(DATA SUPPLIED)
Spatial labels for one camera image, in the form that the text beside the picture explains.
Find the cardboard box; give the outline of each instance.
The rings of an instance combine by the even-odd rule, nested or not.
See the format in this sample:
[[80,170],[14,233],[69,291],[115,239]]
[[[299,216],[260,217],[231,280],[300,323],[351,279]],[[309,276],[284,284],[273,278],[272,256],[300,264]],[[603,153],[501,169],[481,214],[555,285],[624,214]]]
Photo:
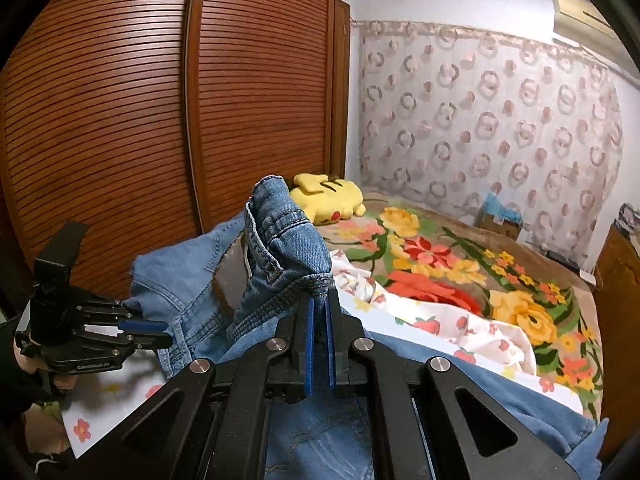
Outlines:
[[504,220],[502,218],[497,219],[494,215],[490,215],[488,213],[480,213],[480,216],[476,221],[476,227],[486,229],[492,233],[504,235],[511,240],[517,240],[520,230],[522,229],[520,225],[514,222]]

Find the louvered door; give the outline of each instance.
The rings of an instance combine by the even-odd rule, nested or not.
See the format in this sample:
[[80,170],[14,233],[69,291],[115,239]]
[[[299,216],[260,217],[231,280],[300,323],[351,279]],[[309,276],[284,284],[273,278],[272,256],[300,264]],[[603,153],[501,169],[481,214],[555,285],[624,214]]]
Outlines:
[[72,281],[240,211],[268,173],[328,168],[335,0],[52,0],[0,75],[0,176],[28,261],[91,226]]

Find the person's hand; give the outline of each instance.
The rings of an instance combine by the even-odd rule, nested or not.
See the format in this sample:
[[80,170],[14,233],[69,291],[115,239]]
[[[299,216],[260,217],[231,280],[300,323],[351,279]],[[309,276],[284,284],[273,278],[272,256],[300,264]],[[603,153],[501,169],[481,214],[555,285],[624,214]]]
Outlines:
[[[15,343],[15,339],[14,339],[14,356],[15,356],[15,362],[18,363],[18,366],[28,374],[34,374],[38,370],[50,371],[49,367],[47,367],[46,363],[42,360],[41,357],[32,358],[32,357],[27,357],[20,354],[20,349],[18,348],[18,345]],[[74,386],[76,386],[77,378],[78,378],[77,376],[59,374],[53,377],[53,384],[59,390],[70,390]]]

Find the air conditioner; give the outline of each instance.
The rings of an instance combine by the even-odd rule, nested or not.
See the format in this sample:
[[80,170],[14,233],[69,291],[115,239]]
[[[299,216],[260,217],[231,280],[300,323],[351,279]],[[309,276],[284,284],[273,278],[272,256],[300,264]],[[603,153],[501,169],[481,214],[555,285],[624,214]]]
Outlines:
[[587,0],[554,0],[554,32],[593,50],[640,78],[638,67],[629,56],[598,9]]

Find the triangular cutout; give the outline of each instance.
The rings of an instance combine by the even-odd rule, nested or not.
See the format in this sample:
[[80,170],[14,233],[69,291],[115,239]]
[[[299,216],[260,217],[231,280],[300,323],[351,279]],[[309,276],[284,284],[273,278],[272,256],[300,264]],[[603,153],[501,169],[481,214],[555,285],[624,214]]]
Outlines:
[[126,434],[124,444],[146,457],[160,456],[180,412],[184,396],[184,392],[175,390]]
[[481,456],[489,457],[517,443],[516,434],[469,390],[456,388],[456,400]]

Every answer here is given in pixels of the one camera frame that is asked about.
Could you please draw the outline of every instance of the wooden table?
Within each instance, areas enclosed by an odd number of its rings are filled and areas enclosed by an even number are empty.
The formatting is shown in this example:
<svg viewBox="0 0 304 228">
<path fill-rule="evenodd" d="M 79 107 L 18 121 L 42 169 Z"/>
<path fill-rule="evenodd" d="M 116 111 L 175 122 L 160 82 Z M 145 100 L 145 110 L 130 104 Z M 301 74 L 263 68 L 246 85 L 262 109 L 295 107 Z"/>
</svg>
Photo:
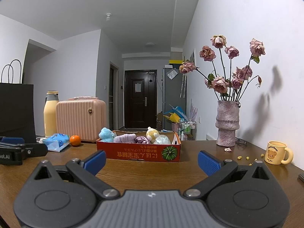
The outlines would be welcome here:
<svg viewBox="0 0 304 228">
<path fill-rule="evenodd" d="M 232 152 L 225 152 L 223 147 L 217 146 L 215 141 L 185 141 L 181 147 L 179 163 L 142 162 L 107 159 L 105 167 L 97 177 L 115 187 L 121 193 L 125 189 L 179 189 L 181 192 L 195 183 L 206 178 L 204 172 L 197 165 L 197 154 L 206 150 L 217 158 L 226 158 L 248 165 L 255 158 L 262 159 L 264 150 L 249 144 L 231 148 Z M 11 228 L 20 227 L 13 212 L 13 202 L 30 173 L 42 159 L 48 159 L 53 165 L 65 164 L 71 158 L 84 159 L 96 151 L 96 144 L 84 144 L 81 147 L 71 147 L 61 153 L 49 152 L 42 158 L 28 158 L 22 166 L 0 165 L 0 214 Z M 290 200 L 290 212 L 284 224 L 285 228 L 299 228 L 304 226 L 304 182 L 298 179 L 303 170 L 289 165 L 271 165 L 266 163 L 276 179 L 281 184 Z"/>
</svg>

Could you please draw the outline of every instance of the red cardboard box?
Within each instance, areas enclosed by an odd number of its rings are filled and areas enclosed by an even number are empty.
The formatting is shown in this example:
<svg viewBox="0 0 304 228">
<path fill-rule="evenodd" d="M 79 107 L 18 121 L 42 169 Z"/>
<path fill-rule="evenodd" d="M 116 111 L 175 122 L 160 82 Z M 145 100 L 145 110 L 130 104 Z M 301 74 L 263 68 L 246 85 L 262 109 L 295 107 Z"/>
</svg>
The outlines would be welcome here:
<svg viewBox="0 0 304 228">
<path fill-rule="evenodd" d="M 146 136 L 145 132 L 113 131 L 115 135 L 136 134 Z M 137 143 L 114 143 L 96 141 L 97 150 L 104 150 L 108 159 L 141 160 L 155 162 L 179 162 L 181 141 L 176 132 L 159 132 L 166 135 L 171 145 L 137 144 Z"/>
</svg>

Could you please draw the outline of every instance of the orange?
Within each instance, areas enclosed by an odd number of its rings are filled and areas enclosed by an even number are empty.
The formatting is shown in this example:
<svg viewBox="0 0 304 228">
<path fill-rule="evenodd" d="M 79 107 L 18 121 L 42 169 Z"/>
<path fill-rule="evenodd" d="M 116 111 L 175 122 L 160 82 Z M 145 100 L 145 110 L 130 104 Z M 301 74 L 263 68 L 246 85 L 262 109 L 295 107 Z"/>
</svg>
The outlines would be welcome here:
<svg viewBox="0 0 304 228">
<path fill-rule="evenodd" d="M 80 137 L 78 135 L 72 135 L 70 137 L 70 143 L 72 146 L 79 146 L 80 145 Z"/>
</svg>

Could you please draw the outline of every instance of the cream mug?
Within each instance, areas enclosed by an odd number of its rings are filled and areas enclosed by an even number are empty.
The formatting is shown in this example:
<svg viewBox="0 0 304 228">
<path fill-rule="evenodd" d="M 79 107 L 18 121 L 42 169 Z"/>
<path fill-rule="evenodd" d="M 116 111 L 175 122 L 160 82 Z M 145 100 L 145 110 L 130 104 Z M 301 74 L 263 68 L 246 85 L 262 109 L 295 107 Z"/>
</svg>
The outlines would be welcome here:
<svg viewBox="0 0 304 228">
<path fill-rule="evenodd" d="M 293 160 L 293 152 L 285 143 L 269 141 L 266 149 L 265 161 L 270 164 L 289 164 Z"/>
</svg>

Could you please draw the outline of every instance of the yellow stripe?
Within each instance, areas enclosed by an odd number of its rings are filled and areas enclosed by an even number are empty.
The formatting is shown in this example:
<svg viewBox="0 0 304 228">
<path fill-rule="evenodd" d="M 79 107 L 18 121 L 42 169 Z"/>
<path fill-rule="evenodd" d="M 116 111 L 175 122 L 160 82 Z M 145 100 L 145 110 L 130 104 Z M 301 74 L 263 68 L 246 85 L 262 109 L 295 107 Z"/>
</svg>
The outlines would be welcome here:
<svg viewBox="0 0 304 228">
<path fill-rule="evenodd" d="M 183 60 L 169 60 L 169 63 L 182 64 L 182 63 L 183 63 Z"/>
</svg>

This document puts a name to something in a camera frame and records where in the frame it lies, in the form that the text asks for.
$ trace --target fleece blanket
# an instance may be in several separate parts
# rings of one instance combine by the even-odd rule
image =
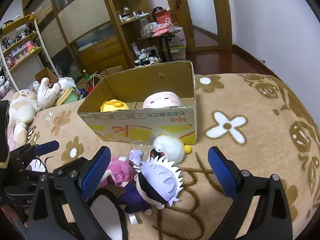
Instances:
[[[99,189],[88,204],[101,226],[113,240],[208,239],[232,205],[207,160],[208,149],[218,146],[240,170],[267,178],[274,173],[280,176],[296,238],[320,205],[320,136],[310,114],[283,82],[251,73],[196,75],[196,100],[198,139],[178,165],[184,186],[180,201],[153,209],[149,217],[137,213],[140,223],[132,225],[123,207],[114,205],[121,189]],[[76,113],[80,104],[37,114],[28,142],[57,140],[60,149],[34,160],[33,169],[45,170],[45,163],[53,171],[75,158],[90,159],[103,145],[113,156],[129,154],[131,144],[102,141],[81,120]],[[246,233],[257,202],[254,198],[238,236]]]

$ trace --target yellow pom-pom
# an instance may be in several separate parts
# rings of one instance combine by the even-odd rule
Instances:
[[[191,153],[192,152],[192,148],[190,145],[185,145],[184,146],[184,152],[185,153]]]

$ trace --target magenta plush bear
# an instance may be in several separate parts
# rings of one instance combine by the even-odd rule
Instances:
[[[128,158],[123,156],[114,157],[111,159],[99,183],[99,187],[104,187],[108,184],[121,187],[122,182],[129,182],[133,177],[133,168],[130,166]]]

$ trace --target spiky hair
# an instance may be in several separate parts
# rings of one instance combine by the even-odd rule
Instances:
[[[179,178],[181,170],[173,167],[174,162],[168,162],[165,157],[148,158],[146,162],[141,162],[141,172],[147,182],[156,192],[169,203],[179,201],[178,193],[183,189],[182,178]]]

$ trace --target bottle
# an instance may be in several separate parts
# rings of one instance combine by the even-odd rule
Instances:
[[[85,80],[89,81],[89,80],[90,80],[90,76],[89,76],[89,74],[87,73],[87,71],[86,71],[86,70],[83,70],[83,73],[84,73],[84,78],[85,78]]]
(End DATA SUPPLIED)
Search the data above for the string "please" and copy each line that has it.

Could you please draw the outline of every instance of the wooden table?
Could you please draw the outline of every instance of the red cardboard box?
Could you please draw the outline of every instance of the orange?
Could you please draw the outline of every instance of the cream mug?
Could you please draw the outline of every instance of the yellow stripe?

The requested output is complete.